• EXERCISE PROMPT: Starting at the top of the entries below, write out each line up to and including the one containing "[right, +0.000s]". Leave the pictures out.
#### EXERCISE DATA
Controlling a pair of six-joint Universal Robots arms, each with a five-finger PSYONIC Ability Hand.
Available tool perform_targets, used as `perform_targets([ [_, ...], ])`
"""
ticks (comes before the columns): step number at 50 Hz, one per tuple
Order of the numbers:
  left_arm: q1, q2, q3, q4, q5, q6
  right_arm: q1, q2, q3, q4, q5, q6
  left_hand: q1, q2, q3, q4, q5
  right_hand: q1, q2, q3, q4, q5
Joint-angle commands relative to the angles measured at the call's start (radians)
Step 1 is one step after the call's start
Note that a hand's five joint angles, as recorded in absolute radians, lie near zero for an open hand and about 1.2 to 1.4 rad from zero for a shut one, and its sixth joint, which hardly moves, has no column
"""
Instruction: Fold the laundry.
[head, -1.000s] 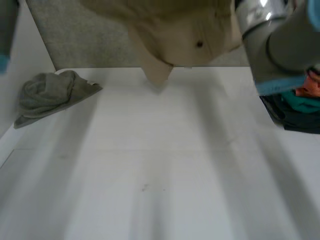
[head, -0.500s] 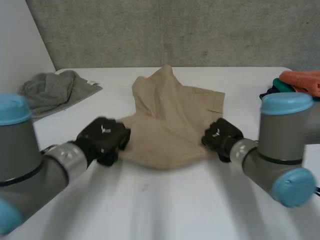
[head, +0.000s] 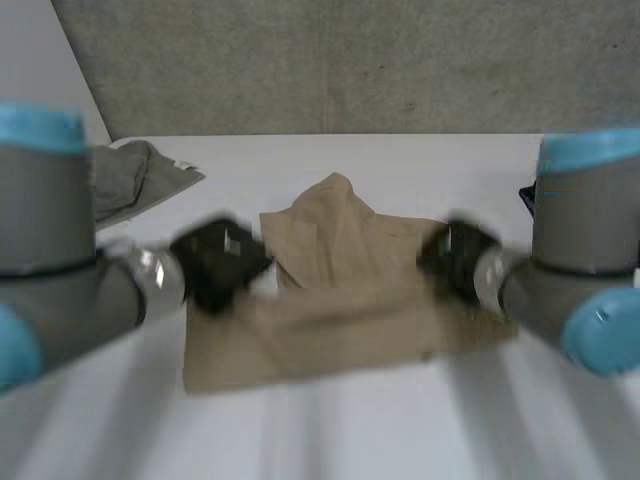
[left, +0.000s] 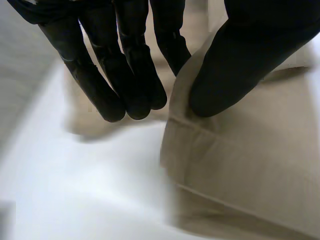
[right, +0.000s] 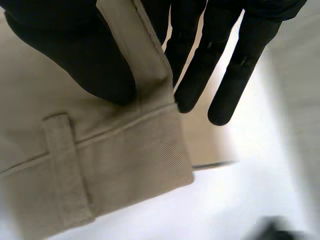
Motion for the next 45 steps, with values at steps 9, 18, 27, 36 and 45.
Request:
perform_targets([
  [9, 0.018, -0.009, 0.825, 0.423, -0.101, -0.246, 0.015, -0.043, -0.462, -0.701, -0.012, 0.121, 0.233, 0.197, 0.205, 0.198, 0.223, 0.281, 0.217, 0.204, 0.197, 0.195],
  [18, 0.053, 0.011, 0.594, 0.448, -0.080, -0.293, 0.013, 0.030, -0.438, -0.673, -0.021, 0.160, 0.233, 0.197, 0.205, 0.198, 0.223, 0.281, 0.217, 0.204, 0.197, 0.195],
  [27, 0.056, -0.054, 0.264, 0.502, -0.047, -0.316, 0.027, 0.124, -0.254, -0.627, -0.027, 0.160, 0.233, 0.197, 0.205, 0.198, 0.223, 0.281, 0.217, 0.204, 0.197, 0.195],
  [36, 0.036, -0.124, -0.055, 0.517, -0.012, -0.303, 0.026, 0.175, 0.023, -0.597, -0.030, 0.123, 0.233, 0.197, 0.205, 0.198, 0.223, 0.281, 0.217, 0.204, 0.197, 0.195],
  [45, 0.030, 0.040, -0.233, 0.362, -0.006, -0.293, 0.003, 0.063, 0.179, -0.379, -0.030, 0.051, 0.233, 0.197, 0.205, 0.198, 0.223, 0.281, 0.217, 0.204, 0.197, 0.195],
])
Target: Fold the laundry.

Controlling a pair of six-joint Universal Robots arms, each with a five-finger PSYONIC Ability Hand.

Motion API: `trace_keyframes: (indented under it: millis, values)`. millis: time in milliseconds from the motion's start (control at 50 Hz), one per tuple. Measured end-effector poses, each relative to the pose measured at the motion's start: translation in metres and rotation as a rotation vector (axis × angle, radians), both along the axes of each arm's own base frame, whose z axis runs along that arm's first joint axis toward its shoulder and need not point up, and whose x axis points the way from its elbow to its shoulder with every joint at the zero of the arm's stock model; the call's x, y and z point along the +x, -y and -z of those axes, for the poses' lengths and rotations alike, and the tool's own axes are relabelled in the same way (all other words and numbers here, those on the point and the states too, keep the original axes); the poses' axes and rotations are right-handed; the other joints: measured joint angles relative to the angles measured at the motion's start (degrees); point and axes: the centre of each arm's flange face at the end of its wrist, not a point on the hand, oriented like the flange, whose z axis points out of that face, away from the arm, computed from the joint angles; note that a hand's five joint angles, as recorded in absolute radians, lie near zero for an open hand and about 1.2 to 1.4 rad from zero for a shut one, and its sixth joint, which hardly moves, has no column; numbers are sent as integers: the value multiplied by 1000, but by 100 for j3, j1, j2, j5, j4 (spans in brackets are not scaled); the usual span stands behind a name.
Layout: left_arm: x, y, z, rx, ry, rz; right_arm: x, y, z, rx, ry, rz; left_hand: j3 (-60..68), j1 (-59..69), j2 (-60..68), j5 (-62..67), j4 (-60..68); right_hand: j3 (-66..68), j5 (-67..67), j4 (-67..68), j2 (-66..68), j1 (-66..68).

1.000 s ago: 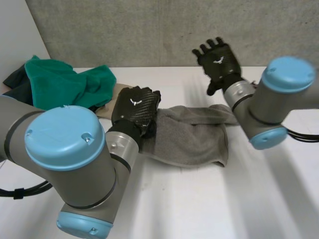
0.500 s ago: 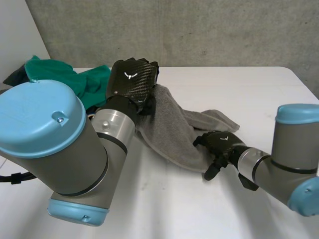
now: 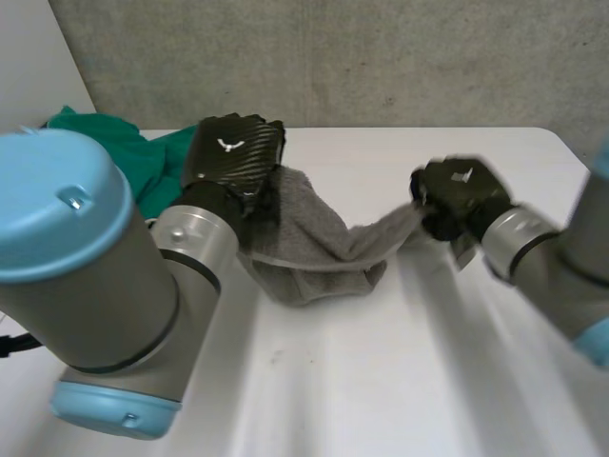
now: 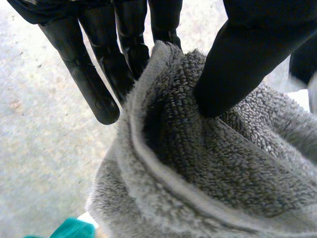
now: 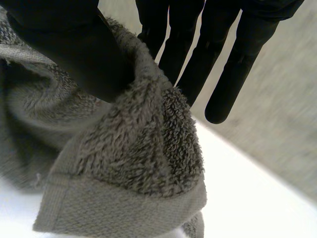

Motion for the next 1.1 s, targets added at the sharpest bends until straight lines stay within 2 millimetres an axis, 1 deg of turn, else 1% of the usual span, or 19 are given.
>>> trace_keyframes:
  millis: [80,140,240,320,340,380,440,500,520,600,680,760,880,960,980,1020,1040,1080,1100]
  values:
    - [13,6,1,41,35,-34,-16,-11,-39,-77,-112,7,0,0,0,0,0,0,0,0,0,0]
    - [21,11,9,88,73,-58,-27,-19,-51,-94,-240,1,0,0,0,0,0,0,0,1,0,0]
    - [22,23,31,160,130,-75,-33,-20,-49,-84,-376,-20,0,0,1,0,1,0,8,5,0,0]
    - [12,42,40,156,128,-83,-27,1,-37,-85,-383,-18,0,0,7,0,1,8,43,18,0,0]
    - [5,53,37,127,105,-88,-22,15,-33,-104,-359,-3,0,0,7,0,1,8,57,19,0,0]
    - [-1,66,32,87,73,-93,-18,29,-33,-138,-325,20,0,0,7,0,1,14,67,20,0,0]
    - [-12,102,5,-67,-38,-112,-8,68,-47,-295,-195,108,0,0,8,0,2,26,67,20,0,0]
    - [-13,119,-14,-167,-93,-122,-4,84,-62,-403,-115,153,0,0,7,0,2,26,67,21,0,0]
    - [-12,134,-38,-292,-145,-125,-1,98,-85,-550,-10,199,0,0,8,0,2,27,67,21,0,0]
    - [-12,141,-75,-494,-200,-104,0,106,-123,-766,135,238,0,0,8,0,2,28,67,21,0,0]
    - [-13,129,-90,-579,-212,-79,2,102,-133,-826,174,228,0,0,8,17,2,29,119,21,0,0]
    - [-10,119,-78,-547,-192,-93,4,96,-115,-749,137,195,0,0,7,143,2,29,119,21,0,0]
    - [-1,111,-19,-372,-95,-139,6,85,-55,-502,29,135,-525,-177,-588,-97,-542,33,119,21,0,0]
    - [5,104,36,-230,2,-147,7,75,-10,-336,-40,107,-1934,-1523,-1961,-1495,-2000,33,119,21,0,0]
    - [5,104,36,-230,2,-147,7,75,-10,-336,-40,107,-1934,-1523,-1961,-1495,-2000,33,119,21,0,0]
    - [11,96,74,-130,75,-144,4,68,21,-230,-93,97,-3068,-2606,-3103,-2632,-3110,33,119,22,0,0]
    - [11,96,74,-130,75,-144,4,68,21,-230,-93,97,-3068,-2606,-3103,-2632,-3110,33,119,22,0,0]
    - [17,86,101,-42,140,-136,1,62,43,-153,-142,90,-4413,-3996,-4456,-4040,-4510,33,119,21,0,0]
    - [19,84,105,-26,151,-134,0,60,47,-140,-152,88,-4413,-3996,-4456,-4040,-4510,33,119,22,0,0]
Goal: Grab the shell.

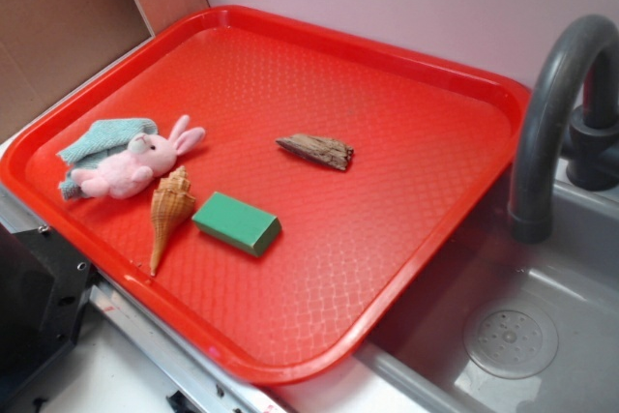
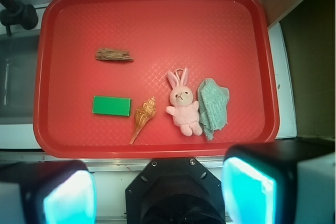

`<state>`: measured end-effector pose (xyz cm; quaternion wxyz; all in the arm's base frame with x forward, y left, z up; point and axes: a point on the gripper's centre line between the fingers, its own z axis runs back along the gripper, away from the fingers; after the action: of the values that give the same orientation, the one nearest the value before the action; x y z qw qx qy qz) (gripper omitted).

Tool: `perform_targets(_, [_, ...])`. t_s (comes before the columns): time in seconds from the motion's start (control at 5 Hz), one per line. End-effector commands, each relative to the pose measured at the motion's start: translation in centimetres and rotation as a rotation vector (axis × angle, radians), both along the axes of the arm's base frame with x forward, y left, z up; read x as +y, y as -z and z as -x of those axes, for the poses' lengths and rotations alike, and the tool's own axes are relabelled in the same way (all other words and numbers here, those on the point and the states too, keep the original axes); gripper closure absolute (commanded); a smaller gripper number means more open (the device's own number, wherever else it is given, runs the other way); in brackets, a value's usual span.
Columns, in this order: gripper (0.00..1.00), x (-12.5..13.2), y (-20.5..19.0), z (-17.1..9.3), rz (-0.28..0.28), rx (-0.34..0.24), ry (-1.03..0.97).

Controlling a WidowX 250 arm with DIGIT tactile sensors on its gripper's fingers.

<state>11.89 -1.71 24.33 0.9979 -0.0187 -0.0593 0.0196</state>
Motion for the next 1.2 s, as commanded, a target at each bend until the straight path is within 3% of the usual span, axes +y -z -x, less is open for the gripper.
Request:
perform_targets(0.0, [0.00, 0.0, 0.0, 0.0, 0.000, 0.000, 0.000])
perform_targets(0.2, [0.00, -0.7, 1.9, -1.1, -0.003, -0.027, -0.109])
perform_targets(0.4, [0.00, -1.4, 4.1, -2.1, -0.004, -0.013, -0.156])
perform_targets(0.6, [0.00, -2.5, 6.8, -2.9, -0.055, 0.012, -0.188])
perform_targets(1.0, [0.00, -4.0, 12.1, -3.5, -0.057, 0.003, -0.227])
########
• RESPONSE:
Controlling a pair of six-joint Universal Robots arms, each with a five-finger PSYONIC Ability Hand.
Available tool perform_targets, used as `perform_targets([ [_, ...], ])`
"""
ticks (comes before the columns): step number at 50 Hz, one per tuple
Order of the numbers:
  left_arm: q1, q2, q3, q4, q5, q6
  right_arm: q1, q2, q3, q4, q5, q6
  left_hand: q1, q2, q3, q4, q5
  right_hand: q1, q2, q3, q4, q5
Joint-angle commands relative to the angles measured at the call's start (radians)
Step 1 is one step after the call's start
Note that a hand's five joint angles, as recorded in absolute radians, lie near zero for an open hand and about 1.2 to 1.4 rad from zero for a shut one, and its sixth joint, which hardly moves, has no column
"""
Instruction: Fold the laundry.
[head, -1.000s] 
[head, -0.500s] 
[head, +0.000s] 
[left, +0.000s] 
[right, +0.000s] 

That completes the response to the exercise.